* [EXERCISE BRIEF]:
Every line of the material is to be quoted verbatim, minus the pictures.

(Beginning of DATASET EXCERPT)

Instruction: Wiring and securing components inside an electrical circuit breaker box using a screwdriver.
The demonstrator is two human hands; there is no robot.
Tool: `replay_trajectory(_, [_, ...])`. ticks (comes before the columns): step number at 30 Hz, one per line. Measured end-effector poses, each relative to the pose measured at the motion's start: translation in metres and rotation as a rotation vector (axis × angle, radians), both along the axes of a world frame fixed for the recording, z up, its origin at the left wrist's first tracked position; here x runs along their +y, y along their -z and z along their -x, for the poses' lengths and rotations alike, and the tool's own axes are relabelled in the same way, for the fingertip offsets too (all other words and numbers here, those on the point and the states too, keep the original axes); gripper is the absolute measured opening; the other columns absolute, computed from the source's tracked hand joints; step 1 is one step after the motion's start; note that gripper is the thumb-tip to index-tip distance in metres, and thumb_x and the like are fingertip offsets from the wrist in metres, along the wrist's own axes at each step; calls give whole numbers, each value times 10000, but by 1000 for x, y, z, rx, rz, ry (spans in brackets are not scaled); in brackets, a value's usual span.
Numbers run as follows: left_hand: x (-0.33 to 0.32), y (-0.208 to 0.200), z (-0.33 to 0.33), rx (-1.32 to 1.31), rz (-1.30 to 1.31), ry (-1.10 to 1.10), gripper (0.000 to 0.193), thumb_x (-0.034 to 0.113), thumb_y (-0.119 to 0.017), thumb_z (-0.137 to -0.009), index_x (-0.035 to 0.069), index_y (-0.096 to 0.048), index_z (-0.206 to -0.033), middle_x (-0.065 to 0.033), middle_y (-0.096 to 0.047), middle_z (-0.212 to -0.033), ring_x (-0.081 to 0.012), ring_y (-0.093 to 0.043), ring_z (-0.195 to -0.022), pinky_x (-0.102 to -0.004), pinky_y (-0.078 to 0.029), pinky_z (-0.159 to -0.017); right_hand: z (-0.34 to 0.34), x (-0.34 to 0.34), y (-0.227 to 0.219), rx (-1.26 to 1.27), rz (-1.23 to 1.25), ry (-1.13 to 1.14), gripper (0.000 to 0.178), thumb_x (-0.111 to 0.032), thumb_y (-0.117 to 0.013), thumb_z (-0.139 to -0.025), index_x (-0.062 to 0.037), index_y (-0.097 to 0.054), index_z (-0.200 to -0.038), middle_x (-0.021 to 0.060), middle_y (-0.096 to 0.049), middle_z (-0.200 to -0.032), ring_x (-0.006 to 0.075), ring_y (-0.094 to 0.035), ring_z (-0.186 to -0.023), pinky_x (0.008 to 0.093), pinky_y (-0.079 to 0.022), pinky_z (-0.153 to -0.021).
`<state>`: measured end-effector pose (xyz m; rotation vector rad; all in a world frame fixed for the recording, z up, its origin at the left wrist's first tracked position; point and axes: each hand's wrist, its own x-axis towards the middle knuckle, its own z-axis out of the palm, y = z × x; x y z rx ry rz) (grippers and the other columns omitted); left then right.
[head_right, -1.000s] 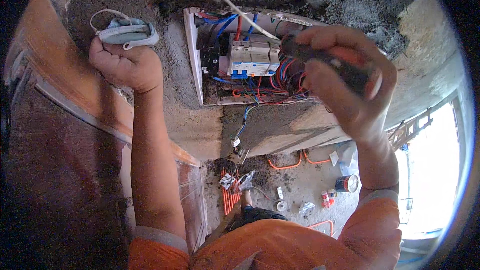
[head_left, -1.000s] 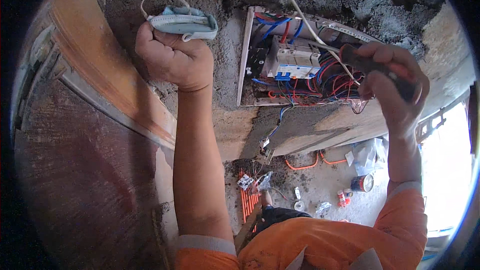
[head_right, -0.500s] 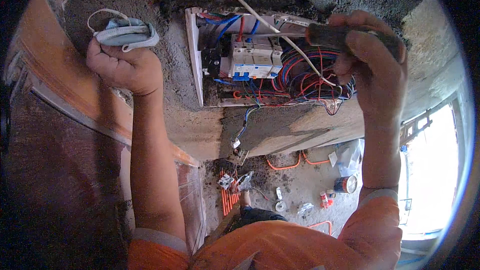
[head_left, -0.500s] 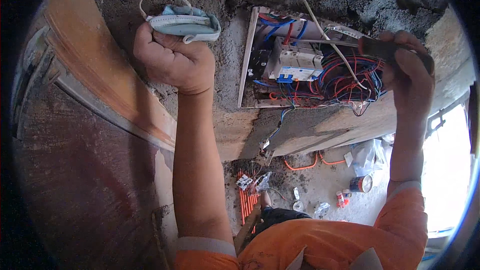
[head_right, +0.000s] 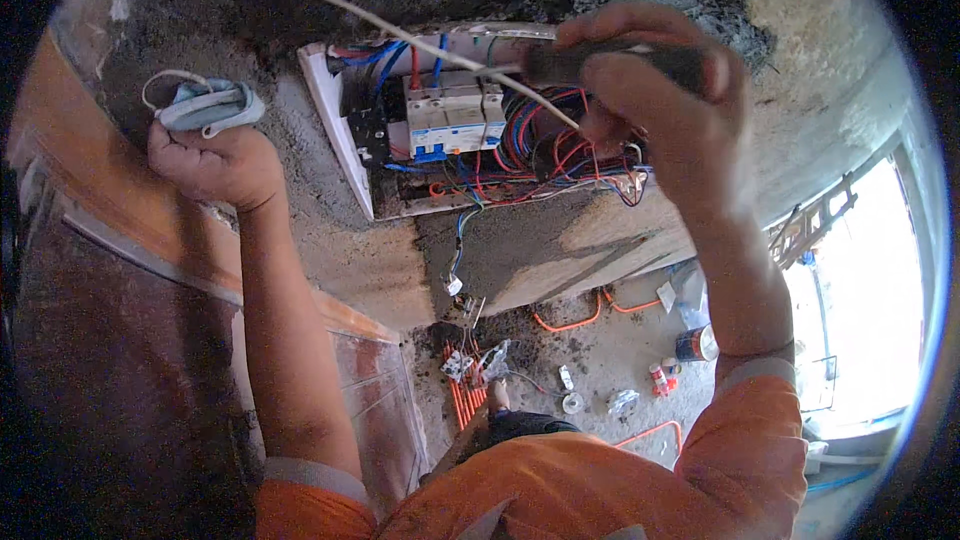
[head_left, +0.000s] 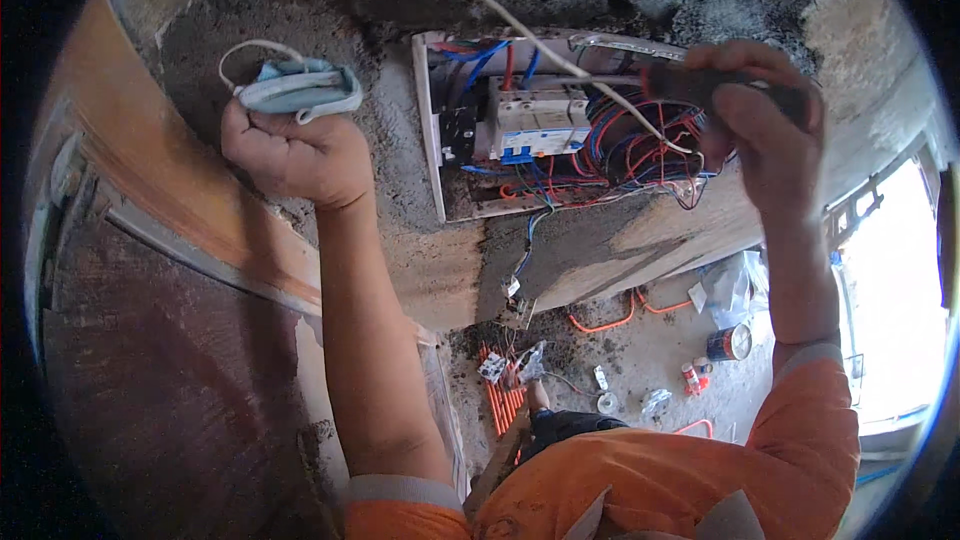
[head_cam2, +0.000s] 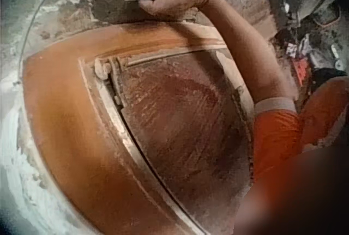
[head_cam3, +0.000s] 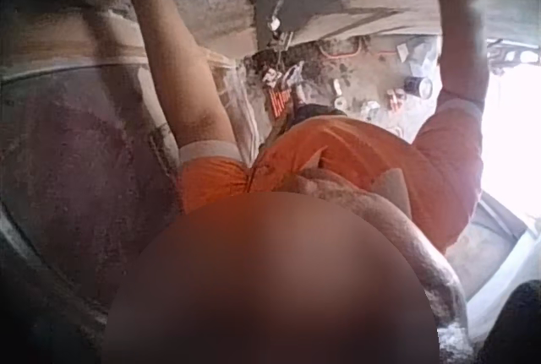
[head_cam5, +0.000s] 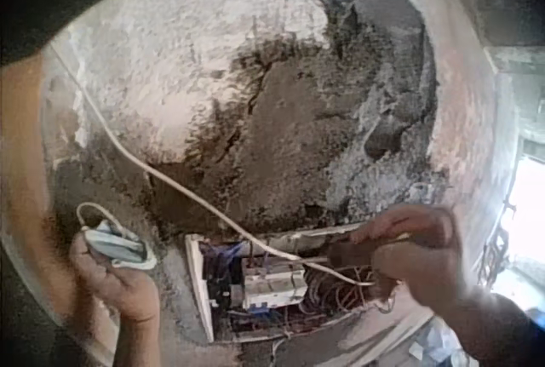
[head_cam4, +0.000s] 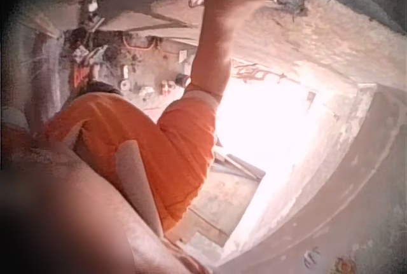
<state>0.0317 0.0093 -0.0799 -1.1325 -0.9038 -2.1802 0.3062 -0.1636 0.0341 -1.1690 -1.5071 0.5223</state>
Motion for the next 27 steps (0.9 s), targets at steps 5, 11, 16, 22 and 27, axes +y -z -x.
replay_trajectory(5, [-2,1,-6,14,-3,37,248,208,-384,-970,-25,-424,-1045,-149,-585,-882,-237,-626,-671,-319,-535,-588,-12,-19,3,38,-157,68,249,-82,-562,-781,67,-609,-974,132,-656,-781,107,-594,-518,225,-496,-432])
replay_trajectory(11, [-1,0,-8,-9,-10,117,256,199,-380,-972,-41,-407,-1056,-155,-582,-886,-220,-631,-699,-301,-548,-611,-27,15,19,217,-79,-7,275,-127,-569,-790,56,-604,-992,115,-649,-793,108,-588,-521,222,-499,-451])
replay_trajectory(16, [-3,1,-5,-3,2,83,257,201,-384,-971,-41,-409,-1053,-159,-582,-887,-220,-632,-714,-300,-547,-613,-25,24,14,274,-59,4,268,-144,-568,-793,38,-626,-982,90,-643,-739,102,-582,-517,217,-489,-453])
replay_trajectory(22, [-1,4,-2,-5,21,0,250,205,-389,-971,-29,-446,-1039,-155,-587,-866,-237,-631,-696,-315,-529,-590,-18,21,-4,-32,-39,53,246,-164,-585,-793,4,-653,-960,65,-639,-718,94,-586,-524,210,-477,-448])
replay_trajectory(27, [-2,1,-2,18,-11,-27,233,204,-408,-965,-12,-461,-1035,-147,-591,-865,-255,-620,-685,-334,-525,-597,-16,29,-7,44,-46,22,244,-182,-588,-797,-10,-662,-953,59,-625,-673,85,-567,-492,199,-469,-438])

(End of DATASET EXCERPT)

* [SOLUTION BELOW]:
Instruction: Wiring and securing components inside an electrical circuit breaker box using a screwdriver.
The demonstrator is two human hands; there is no robot.
Tool: `replay_trajectory(_, [_, ...])`. ticks (comes before the columns): step number at 30 Hz, one per line. Measured end-effector poses, each relative to the pose measured at the motion's start: translation in metres and rotation as a rotation vector (axis × angle, radians), both along the axes of a world frame fixed for the recording, z up, its origin at the left wrist's first tracked position; here x runs along their +y, y along their -z and z along their -x, for the poses' lengths and rotations alike, and the tool's own axes are relabelled in the same way, for the fingertip offsets too (all other words and numbers here, those on the point and the states too, keep the original axes); gripper is the absolute measured opening; the other columns absolute, computed from the source's tracked hand joints; step 1 is one step after the motion's start; note that gripper is the thumb-tip to index-tip distance in metres, and thumb_x and the like are fingertip offsets from the wrist in metres, along the wrist's own axes at each step; calls give whole numbers, each value times 10000, but by 1000 for x, y, z, rx, rz, ry (spans in brackets are not scaled); in brackets, a value's usual span.
Numbers run as follows: left_hand: x (-0.33 to 0.32), y (-0.208 to 0.200), z (-0.33 to 0.33), rx (-1.32 to 1.31), rz (-1.30 to 1.31), ry (-1.10 to 1.10), gripper (0.000 to 0.193), thumb_x (-0.034 to 0.113), thumb_y (-0.119 to 0.017), thumb_z (-0.137 to -0.009), index_x (-0.035 to 0.069), index_y (-0.096 to 0.048), index_z (-0.206 to -0.033), middle_x (-0.065 to 0.033), middle_y (-0.096 to 0.047), middle_z (-0.212 to -0.033), ring_x (-0.081 to 0.012), ring_y (-0.093 to 0.043), ring_z (-0.195 to -0.022), pinky_x (-0.102 to -0.004), pinky_y (-0.078 to 0.029), pinky_z (-0.159 to -0.017); right_hand: z (-0.34 to 0.34), x (-0.34 to 0.34), y (-0.227 to 0.219), rx (-1.26 to 1.27), rz (-1.23 to 1.25), ry (-1.13 to 1.14), gripper (0.000 to 0.178), thumb_x (-0.111 to 0.032), thumb_y (-0.117 to 0.013), thumb_z (-0.139 to -0.025), index_x (-0.062 to 0.037), index_y (-0.097 to 0.054), index_z (-0.200 to -0.038), middle_x (-0.021 to 0.060), middle_y (-0.096 to 0.049), middle_z (-0.200 to -0.032), ring_x (-0.006 to 0.075), ring_y (-0.094 to 0.035), ring_z (-0.186 to -0.023), pinky_x (0.008 to 0.093), pinky_y (-0.079 to 0.022), pinky_z (-0.153 to -0.021).
`<state>`: measured end-effector pose (xyz m; rotation vector rad; all in a world frame fixed for the recording, z up, its origin at the left wrist's first tracked position; point and axes: each hand's wrist, its own x-axis towards the middle knuckle, its own z-axis out of the palm, y = z × x; x y z rx ry rz) (grippers and the other columns omitted); left then right.
[head_right, -1.000s] 
[head_left, -1.000s] 
[head_right, -0.500s] 
[head_left, -0.500s] 
[head_right, +0.000s] 
[head_left, +0.000s] 
[head_cam2, +0.000s] 
[head_cam3, +0.000s] 
[head_cam5, +0.000s] 
[head_cam4, +0.000s] 
<state>0.0317 0.0093 -0.0799 -1.1325 -0.9038 -2.1802 0.3062 -0.1636 0.0341 -1.1690 -1.5071 0.5223</state>
Motion for the next 27 steps (0.9 s), targets at steps 5, 11, 16, 22 and 27, axes +y -z -x.
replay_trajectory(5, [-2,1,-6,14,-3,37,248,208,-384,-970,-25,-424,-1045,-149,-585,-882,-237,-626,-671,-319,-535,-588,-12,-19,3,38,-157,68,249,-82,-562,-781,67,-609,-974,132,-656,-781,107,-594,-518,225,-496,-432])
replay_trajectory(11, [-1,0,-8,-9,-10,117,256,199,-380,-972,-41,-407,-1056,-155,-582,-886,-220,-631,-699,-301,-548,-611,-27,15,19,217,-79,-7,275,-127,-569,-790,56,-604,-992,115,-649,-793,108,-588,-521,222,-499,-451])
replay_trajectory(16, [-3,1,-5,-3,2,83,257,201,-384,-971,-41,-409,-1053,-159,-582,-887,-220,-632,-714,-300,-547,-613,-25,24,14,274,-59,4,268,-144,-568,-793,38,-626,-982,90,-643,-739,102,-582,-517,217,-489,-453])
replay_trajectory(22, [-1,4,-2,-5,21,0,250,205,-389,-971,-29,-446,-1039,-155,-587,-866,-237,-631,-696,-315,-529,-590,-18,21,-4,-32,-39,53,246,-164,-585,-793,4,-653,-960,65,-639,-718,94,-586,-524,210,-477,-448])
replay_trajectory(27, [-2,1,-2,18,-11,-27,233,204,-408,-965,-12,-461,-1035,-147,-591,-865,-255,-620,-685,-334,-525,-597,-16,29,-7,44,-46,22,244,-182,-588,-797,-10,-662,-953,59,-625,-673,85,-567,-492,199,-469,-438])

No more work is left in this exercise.